Get to know what is normal for your cat by regularly running your fingers through the fur and looking closely at the cat's eyes, nose, and mouth. If your cat displays unusual bumps, sores, or scabs or has other signs of sickness besides a stuffy nose for more than a day or so and doesn't have a known allergy, see your veterinarian. Antibiotics may be prescribed for an infection, and fluids can be used if dehydration is an issue. A cat with a fever tends to be lethargic and may lack an appetite for food and water, especially if breathing through the nose is a problem.

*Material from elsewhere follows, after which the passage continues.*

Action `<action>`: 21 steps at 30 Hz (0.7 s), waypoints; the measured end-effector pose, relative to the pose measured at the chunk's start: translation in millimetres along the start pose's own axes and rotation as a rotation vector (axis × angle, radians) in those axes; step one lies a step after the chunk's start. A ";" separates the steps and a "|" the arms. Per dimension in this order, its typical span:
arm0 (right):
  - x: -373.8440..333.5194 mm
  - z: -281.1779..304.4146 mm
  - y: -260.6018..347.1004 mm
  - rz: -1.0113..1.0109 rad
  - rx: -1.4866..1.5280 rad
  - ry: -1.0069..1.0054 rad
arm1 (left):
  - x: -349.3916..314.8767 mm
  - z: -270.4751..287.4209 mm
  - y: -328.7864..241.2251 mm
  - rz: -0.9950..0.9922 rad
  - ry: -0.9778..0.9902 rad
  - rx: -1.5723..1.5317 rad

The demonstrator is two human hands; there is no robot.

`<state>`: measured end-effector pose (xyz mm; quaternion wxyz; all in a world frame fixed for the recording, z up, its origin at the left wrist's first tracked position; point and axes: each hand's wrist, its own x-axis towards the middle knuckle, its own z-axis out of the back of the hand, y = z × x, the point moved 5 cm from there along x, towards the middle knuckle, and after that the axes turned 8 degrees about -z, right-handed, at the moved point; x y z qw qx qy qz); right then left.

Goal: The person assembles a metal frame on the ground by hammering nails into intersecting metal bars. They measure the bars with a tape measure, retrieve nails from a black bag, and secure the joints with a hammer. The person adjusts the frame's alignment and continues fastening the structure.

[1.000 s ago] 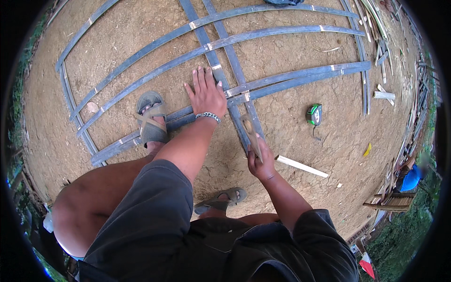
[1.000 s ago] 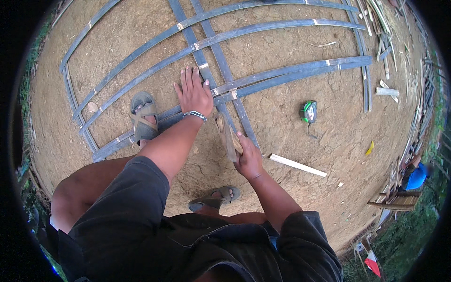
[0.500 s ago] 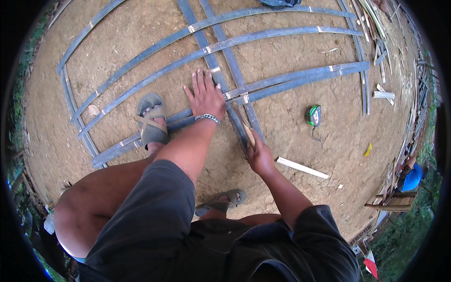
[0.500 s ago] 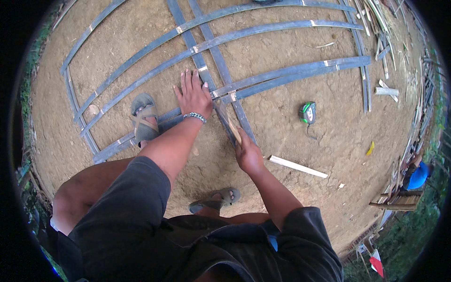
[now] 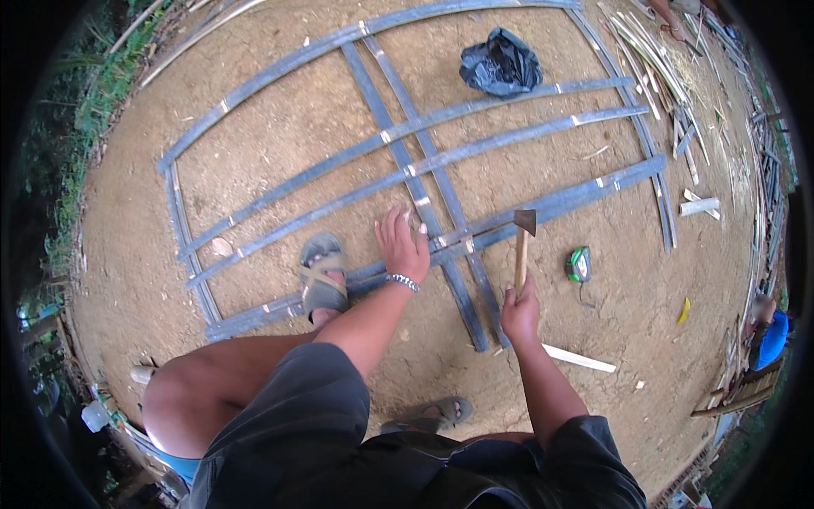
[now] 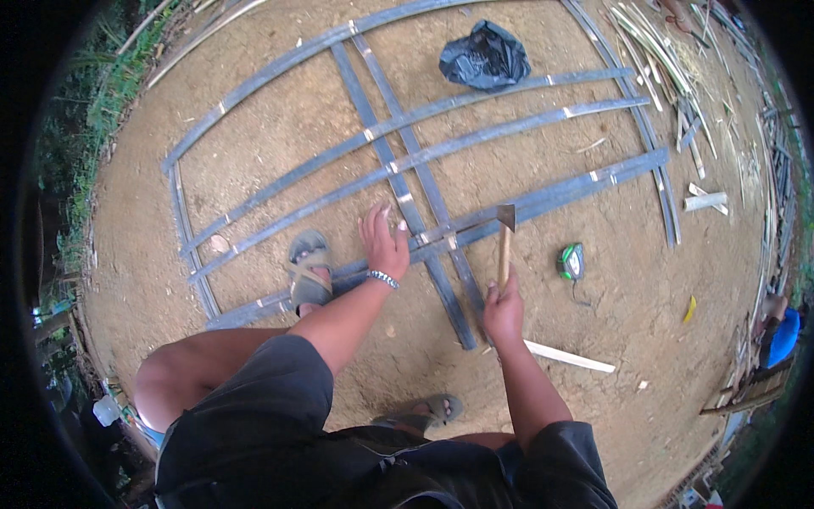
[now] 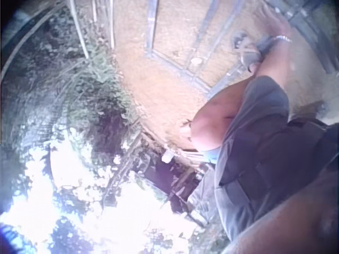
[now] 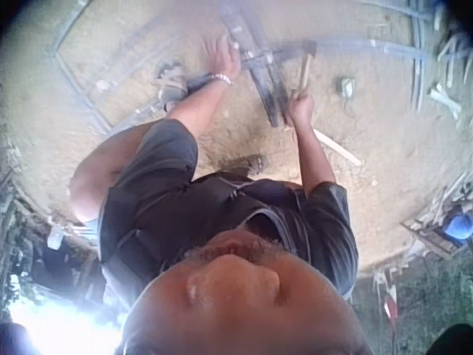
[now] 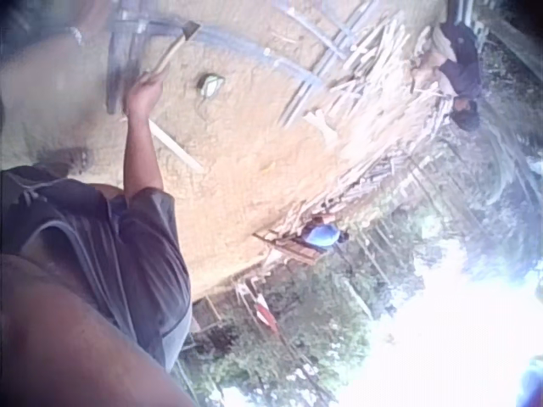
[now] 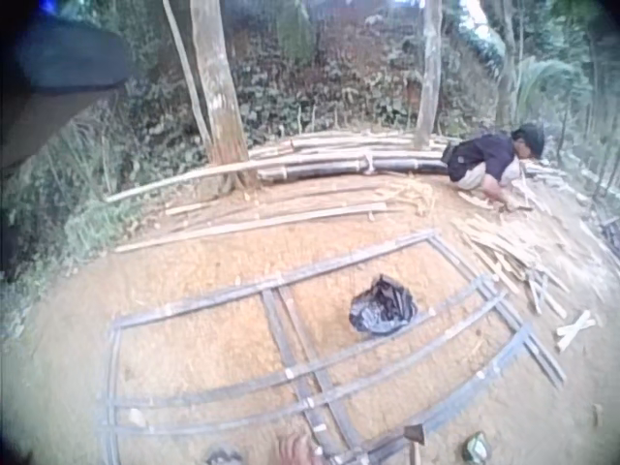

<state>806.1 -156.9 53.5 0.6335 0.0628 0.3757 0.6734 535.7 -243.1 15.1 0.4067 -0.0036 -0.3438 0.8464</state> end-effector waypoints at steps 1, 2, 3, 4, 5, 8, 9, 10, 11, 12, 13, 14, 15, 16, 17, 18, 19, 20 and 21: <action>11.5 0.8 2.0 0.012 -0.037 -0.045 | 8.7 8.2 4.3 -0.003 -0.041 -0.081; 18.2 1.8 -0.2 0.014 -0.080 -0.088 | 14.1 16.9 7.2 -0.002 -0.072 -0.165; 27.2 0.3 -2.3 -0.019 -0.100 -0.105 | 28.7 24.9 14.4 -0.022 -0.183 -0.114; 37.7 -1.1 -2.4 0.015 -0.100 -0.163 | 47.8 26.7 26.4 0.015 -0.171 -0.099; 47.7 -3.5 -4.5 0.044 -0.104 -0.220 | 67.2 27.7 40.2 0.054 -0.154 -0.086; 61.8 1.6 18.7 -0.036 -0.102 -0.268 | 136.8 46.2 58.6 0.068 -0.219 -0.139; 64.9 4.1 22.3 -0.094 -0.110 -0.264 | 158.6 46.7 58.6 0.063 -0.174 -0.118; 70.5 5.7 17.3 -0.120 -0.163 -0.275 | 180.0 44.1 55.2 0.059 -0.128 -0.105; 78.1 5.9 9.9 -0.146 -0.212 -0.283 | 199.8 38.4 54.5 0.053 -0.083 -0.087; 83.8 4.1 10.4 -0.170 -0.254 -0.284 | 218.7 31.8 58.7 0.024 -0.062 -0.098; 88.4 3.2 12.2 -0.213 -0.314 -0.295 | 237.4 23.7 62.3 -0.006 -0.040 -0.110; 91.4 2.4 18.0 -0.259 -0.375 -0.302 | 254.3 13.4 64.9 -0.033 -0.016 -0.121; 94.5 2.3 20.6 -0.305 -0.437 -0.308 | 270.7 5.7 60.9 -0.094 0.005 -0.069; 100.0 0.6 21.6 -0.227 -0.452 -0.351 | 287.5 -2.2 56.4 -0.156 0.024 -0.016; 105.5 0.4 16.1 -0.153 -0.475 -0.400 | 303.1 -13.5 48.6 -0.217 0.045 0.026; 109.5 -0.3 13.4 -0.077 -0.494 -0.447 | 319.2 -25.4 41.0 -0.193 0.140 0.059; 112.6 -0.9 7.6 -0.066 -0.497 -0.449 | 335.1 -38.1 32.3 -0.169 0.234 0.093; 115.6 -1.7 2.1 -0.054 -0.500 -0.453 | 351.4 -51.6 23.7 -0.147 0.328 0.128; 116.9 -5.0 -1.1 -0.043 -0.499 -0.448 | 367.6 -61.0 19.4 -0.110 0.366 0.102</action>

Cats become weak, dehydrated, and very ill in just a few days. If symptoms persist, if you notice your cat's breathing is labored, or if your feline is acting unusual in other ways, it is safer to contact your veterinarian for advice and an appointment to be evaluated than it is to wait and see if the condition worsens. Catching illness in its early stages is always better.

The bottom line

Cats can have a stuffy nose for many reasons, from allergies to viruses to infections. Some causes can be serious, so it is important to watch for additional symptoms, such as itchy eyes, sneezing, lethargy, loss of appetite, and generally acting unusual. If symptoms last more than a day or so, seek veterinary care because cats can become very ill very quickly. A veterinarian will diagnose the problem and provide treatment to restore your cat's health and comfort.